The new Mezzaluna isn't a fancy joint — the napkins are paper, and there are no tablecloths — but it's cheery and a friend of mine who lives nearby loves the place. "Every neighborhood needs an Italian restaurant," he insists.
The historic hamlet of Parkville has had its neighborhood Italian place since the Great Depression, according to the menus at Frank's Italian Restaurant. It used to be called Papa Frank's and has moved a few times around Parkville's main drag, most recently to a prominent corner on Main Street. Until this month, it was operated by the popular and charismatic Frank McCall, who died on October 4 at age 49, apparently of a heart attack. He had already sold an interest in his restaurant to former Ameristar chef Ali Mahzoon, who continues to operate the cozy storefront dining room, using the McCall family recipes — creating the house sugo is still a three-day cooking process — and writing the day's specials on a small chalkboard.
It's a charming, unpretentious place, and it says volumes that the best-seller here is the Italian steak sandwich (smothered in that rich sugo), which I've tasted and really liked. Not everything on the menu is extraordinary, but it's all solid and comforting. I'd never order the calamari again (they look like savory little doughnuts), but the Mendolia sausage starter and the cheesy garlic toast were great, and I loved the "Lasagna rolls," a meatless spin on traditional lasagna with the seasoned ricotta rolled up in a sheath of pasta.
My friends, even the fussy ones, cut Frank's a lot of slack because the place is so intimate. It really does feel as though you're eating in someone's house — someone cooking in close proximity to your table. The pasta Diavola with shrimp, tossed in a punchy tomato cream sauce, is wonderfully spicy, and the eggplant dinner — though lacking visual appeal — is light, crispy and surprisingly greaseless.
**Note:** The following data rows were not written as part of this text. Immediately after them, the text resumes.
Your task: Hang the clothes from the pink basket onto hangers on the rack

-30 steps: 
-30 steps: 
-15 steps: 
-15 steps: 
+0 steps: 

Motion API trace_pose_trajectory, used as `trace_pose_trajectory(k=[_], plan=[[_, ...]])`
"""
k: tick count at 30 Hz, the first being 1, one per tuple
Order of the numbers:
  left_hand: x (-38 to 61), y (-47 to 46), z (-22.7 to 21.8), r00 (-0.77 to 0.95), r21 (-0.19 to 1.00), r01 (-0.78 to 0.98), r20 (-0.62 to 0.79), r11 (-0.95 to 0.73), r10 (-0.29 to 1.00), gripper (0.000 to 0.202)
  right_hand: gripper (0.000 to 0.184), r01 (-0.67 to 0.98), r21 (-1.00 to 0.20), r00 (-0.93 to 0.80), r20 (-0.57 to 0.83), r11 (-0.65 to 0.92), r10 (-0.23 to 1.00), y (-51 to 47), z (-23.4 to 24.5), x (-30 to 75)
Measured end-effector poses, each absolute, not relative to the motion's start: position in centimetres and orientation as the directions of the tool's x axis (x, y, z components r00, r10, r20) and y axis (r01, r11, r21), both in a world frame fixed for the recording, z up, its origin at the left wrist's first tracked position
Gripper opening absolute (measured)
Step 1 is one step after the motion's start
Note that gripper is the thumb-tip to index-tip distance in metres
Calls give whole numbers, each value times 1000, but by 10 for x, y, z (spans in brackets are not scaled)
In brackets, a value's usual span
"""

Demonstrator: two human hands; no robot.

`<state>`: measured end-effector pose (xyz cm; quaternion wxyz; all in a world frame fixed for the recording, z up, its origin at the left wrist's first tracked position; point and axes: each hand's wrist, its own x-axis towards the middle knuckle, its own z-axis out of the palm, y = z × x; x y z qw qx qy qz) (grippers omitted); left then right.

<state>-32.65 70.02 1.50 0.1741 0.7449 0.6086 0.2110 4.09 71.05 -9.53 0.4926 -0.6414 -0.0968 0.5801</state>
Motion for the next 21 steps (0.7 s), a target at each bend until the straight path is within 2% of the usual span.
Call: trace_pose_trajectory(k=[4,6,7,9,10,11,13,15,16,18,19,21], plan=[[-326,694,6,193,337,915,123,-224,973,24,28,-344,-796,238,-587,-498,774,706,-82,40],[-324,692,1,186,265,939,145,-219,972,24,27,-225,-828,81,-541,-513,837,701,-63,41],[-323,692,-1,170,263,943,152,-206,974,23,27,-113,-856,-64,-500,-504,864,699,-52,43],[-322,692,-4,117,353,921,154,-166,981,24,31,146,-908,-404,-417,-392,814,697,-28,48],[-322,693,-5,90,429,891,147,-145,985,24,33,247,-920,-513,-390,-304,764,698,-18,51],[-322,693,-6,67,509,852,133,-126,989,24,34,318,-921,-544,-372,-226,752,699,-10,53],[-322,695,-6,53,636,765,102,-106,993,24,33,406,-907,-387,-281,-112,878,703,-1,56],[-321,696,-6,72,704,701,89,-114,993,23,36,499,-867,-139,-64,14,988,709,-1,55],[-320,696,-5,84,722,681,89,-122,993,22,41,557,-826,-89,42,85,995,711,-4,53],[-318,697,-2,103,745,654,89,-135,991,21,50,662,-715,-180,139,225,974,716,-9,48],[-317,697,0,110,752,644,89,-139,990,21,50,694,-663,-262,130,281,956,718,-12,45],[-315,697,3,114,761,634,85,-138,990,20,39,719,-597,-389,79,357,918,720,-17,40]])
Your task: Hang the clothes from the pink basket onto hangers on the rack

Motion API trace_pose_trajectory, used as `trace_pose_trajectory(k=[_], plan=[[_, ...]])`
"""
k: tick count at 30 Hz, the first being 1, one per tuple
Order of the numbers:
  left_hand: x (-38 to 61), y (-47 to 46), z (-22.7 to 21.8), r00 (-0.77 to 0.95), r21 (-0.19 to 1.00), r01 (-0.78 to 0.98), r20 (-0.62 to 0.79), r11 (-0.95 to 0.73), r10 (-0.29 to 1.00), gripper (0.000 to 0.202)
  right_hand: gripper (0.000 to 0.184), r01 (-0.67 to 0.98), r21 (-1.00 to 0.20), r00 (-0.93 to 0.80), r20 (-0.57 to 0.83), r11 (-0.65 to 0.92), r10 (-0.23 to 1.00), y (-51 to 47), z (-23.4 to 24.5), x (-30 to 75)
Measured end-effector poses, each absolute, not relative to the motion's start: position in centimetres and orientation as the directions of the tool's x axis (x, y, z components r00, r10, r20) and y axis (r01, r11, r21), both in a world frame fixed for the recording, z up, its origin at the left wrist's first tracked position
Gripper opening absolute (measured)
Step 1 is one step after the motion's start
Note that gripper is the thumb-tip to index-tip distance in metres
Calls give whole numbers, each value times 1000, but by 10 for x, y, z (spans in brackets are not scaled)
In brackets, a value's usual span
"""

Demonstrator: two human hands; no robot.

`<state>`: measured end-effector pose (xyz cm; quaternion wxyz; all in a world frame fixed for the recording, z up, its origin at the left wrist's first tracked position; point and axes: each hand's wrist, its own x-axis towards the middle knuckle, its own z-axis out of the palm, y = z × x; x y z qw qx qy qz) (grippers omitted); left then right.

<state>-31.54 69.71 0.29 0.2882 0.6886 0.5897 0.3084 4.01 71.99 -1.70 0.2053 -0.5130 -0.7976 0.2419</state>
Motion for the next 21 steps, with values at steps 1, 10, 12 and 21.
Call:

It's classic small-town Italian-American cooking, and there's something rewarding about that. Not all the desserts are made in-house (the tiramisu, for example), but there usually are one or two homemade delicacies, such as last week's slice of pumpkin pie. It came sprinkled with enough powdered cinnamon to garnish about three full-sized pies, but there also was a fluffy cloud of real whipped cream. Maybe it wasn't very Italian, but as comfort food, it was pure la dolce vita, baby.